(662.2) Mass Spectrometry based Proteomics to Investigate and Characterize the Human Jumping Translocation Breakpoint (hJTB) Protein using Cancer Cell Lines
Monday, April 4, 2022
12:30 PM – 1:45 PM
Location: Exhibit/Poster Hall A-B - Pennsylvania Convention Center
Presenting Author Clarkson University Potsdam, New York
Human JTB (hJTB) is a gene located on the human chromosome 1 at q21 which is involved in the unbalanced translocation in various types of cancer. JTB protein is ubiquitously present in normal cells and is found to be overexpressed in various types of cancer including prostate and breast cancer. Hence this protein could be a biomarker for tumor malignancies and a potential target for their treatment. However, the biological function and the pathway through which this protein causes increased cell growth and proliferation is not entirely clear. Investigation and comparison of the proteomes of cells with upregulated and downregulated JTB can be a good approach to understand the function of the protein and also its contribution to tumorigenesis.
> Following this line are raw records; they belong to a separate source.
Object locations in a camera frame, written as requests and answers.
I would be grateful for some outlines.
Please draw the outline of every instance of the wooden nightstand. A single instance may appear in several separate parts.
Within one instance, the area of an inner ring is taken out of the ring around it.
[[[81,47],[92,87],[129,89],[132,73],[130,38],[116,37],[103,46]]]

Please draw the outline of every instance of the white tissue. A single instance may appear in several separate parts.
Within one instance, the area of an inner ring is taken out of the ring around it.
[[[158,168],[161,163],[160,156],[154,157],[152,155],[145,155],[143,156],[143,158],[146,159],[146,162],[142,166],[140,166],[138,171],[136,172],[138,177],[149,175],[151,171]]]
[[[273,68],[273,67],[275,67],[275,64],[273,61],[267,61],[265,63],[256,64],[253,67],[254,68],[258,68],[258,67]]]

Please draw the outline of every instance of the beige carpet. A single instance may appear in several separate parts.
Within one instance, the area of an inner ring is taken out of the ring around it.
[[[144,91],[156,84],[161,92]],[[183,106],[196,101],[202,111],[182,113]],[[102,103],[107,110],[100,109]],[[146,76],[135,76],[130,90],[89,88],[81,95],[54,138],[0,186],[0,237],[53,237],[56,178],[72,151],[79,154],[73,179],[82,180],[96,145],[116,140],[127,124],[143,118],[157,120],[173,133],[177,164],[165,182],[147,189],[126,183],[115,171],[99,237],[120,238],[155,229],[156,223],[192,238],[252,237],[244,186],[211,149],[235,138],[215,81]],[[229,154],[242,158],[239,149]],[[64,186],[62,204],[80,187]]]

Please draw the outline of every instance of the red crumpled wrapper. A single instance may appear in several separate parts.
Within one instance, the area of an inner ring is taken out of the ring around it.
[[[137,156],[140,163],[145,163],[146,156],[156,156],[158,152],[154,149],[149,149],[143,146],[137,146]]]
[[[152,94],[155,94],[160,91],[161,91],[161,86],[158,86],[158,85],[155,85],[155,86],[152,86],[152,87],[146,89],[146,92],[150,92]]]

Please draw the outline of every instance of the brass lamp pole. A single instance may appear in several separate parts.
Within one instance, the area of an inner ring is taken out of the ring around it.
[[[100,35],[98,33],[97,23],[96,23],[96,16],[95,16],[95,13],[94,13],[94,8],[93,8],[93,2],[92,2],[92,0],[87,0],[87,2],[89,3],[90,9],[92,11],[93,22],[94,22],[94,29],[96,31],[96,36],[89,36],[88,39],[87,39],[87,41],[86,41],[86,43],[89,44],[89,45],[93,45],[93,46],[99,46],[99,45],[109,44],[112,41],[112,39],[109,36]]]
In this study, MCF7 breast cancer cell lines were transfected with the sense orientation of the JTB cDNA in HA, His and FLAG tagged CMV expression vector as well as with shRNA plasmids. Proteins extracted from transient and stable transfected cells were separated using SDS-PAGE. The expression of JTB was confirmed by western blotting technique. In gel digested peptides were analyzed by a Nano Acquity UPLC coupled with QTOF Xevo G2 Mass Spectrometer. Data processing was done using Mascot 2.4 server and Scaffold 4.1 software. We found several proteins that were dysregulated. Furthermore, we will do Immunoprecipitation to look at JTB protein interacting partners. These studies could help us elucidate the mechanism through which JTB induces cell proliferation and test the JTB protein as a potential drug target for malignancies with overexpression of the protein.